Repeated dose toxicity studies in animals identified major target organs as the liver, retina, thyroid gland and kidney. Hepatic changes involved hepatocellular, biliary and phagocytic elements and were accompanied by increases in hepatic enzymes. Hyperplasia of the retinal pigment epithelium (RPE) and retinal degeneration have been seen in all of the rodent studies conducted with ritonavir, but have not been seen in dogs. Ultrastructural evidence suggests that these retinal changes may be secondary to phospholipidosis. However, clinical trials revealed no evidence of medicinal product-induced ocular changes in humans. All thyroid changes were reversible upon discontinuation of ritonavir. Clinical investigation in humans has revealed no clinically significant alteration in thyroid function tests. Renal changes including tubular degeneration, chronic inflammation and proteinurea were noted in rats and are felt to be attributable to species-specific spontaneous disease. Furthermore, no clinically significant renal abnormalities were noted in clinical trials.

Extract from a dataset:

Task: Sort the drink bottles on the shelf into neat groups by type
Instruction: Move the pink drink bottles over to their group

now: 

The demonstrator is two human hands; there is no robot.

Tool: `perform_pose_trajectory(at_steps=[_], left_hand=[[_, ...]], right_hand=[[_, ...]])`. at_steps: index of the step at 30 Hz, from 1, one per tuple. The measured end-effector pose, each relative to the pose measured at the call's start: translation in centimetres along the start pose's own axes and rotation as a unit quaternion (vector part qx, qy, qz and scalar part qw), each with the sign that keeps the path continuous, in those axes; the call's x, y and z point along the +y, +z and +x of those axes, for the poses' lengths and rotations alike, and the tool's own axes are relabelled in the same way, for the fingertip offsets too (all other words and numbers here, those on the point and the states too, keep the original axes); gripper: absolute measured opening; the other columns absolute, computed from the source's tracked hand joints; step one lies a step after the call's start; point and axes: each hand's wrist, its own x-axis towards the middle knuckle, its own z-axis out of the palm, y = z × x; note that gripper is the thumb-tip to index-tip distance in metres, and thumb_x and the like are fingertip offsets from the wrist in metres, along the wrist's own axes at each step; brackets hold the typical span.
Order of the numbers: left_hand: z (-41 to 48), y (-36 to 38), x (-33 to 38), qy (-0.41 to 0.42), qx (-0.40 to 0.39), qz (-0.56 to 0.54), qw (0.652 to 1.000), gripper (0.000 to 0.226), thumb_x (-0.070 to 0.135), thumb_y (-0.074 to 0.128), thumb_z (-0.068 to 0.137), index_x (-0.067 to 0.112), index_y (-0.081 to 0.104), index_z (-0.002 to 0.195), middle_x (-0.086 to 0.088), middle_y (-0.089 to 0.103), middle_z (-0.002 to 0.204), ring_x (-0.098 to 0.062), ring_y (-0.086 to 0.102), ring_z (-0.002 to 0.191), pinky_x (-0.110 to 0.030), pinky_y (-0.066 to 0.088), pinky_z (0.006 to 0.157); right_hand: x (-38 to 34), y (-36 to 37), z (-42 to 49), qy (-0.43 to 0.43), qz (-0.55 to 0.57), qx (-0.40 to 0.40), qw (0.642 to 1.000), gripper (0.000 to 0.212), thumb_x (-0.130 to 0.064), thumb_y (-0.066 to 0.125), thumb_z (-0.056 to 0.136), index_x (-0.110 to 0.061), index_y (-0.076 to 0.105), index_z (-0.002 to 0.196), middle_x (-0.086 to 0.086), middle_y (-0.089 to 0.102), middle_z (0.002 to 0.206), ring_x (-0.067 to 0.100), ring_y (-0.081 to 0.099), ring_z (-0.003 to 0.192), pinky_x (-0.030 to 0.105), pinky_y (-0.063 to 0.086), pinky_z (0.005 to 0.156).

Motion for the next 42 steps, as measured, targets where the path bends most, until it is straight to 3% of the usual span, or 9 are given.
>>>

Developmental toxicity observed in rats (embryolethality, decreased foetal body weight and ossification delays and visceral changes, including delayed testicular descent) occurred mainly at a maternally toxic dosage. Developmental toxicity in rabbits (embryolethality, decreased litter size and decreased foetal weights) occurred at a maternally toxic dosage.
Ritonavir was not found to be mutagenic or clastogenic in a battery of in vitro and in vivo assays including the Ames bacterial reverse mutation assay using S. typhimurium and E. coli, the mouse lymphoma assay, the mouse micronucleus test and chromosomal aberration assays in human lymphocytes.
Long term carcinogenicity studies of ritonavir in mice and rats revealed tumourigenic potential specific for these species, but are regarded as of no relevance for humans.